Julio González was born in Barcelona in 1876 and worked with his older brother Joan his father's metalsmith shop; during the evenings they took classes at the Escuela de Bellas Artes. González exhibited metalwork at the Exposición de bellas artes e industrias artísticas in Barcelona in 1892, 1896, and 1898, and at the World's Columbian Exposition in Chicago in 1893. In 1897 he began to frequent Els Quatre Gats, a café in Barcelona, where he met Pablo Picasso.

 

In 1900 González moved to Paris; there he began to associate with Pablo Gargallo, Juan Gris, Manolo Hugué, Max Jacob, and Jaime Sabartés. His first embossed metalwork was produced in 1900. He exhibited with the Société Nationale des Beaux-Arts in 1903, 1909, and frequently during the early twenties. González participated in the Salon des Indépendants in 1907 and occasionally thereafter. He first exhibited paintings at the Salon d'Automne in 1909 and showed both sculpture and paintings there regularly during the teens and twenties. In 1918 González worked at the Renault factory at Boulogne-Billancourt, where he learned techniques of autogenous welding he used later in iron sculptures. In 1920 he became reacquainted with Picasso.

 

González's first solo exhibition, which included paintings, sculpture, drawings, jewellery and objets d'art was held in 1922 at the Galerie Povolovsky in Paris. The following year he was given a solo show of works in similarly varied media at the Galerie du Caméléon in Paris. In 1923 González participated in the first Salon du Montparnasse, Paris, with Raoul Dufy, Paco Durrio, Friesz, and others. In 1924 he was included in the exhibition Les Amis du Montparnasse at the Salon des Tuileries and the Salon d'Automne in Paris. He made his first iron sculptures in 1927. From 1928 to 1931 González provided technical assistance to Picasso in executing sculptures in iron.
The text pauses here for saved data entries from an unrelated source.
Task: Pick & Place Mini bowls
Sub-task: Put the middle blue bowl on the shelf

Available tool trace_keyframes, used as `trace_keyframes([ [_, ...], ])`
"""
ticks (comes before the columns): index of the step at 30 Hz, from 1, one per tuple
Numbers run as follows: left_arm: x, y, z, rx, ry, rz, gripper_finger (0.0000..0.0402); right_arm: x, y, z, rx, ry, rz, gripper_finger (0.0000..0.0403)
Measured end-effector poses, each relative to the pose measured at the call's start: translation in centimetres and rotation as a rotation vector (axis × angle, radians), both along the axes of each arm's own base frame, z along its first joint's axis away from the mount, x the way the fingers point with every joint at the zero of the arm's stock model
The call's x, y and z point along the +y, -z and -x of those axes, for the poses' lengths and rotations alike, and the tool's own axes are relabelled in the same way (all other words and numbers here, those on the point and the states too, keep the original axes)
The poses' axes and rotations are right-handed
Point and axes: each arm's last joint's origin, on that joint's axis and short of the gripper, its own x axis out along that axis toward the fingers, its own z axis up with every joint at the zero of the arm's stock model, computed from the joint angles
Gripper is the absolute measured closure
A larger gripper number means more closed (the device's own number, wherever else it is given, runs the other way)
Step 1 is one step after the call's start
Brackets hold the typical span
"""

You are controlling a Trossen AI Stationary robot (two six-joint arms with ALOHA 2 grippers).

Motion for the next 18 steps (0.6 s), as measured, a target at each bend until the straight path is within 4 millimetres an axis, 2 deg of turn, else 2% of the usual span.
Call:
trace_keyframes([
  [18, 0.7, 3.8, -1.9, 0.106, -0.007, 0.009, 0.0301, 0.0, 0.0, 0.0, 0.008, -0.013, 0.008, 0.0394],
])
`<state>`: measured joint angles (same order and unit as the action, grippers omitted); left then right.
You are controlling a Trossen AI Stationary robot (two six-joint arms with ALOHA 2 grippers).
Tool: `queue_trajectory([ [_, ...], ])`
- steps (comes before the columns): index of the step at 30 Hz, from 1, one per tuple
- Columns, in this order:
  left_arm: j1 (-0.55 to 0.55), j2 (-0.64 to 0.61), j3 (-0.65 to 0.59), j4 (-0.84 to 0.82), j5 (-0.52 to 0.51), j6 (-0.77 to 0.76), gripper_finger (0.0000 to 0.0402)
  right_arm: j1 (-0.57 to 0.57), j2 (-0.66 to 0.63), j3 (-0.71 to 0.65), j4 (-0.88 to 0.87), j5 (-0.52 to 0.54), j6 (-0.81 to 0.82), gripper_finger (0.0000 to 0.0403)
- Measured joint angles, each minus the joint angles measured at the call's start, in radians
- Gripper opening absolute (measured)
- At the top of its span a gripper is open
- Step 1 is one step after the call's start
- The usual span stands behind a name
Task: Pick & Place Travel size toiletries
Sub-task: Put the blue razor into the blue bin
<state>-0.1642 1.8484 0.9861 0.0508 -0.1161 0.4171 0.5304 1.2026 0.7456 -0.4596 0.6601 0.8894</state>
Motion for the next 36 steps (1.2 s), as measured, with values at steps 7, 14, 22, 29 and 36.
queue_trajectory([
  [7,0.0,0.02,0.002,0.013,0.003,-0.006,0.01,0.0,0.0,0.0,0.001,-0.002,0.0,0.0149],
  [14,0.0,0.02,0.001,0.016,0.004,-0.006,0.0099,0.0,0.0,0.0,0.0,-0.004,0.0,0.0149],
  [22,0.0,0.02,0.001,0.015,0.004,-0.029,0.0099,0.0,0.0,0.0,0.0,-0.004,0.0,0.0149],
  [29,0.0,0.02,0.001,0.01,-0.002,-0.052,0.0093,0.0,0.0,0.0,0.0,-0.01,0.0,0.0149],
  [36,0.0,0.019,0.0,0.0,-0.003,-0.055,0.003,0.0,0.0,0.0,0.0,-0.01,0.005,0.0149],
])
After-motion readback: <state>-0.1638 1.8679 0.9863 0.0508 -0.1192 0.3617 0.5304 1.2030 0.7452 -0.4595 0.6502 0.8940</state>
In 1930 he was given a solo sculpture exhibition at the Galerie de France in Paris, and the following year showed at the Salon des Surindépendants for the first time. In 1937 he contributed to the Spanish Pavilion of the World's Fair in Paris and Cubism and Abstract Art at the Museum of Modern Art in New York. That same year he moved to Arcueil, near Paris, where he died in 1942.

 

His work is held in important Museums around the world including: The Pompidou Canter, Paris, France; Museo Nacional Centro de Arte Reina Sofia, Madrid and Museu Nacional d'Art de Catalunya, Barcelona, Spain; Tate Gallery, London, UK; The Peggy Guggenheim Collection, Venice, Italy; The Kröller-Müller Museum, Otterlo, Netherlands; The  Museum of Modern Art, New York, The Art Institute of Chicago, The Hirschorn Museum & Sculpture Garden, Washington DC, and The Solomon R. Guggenheim Museum, New York, USA.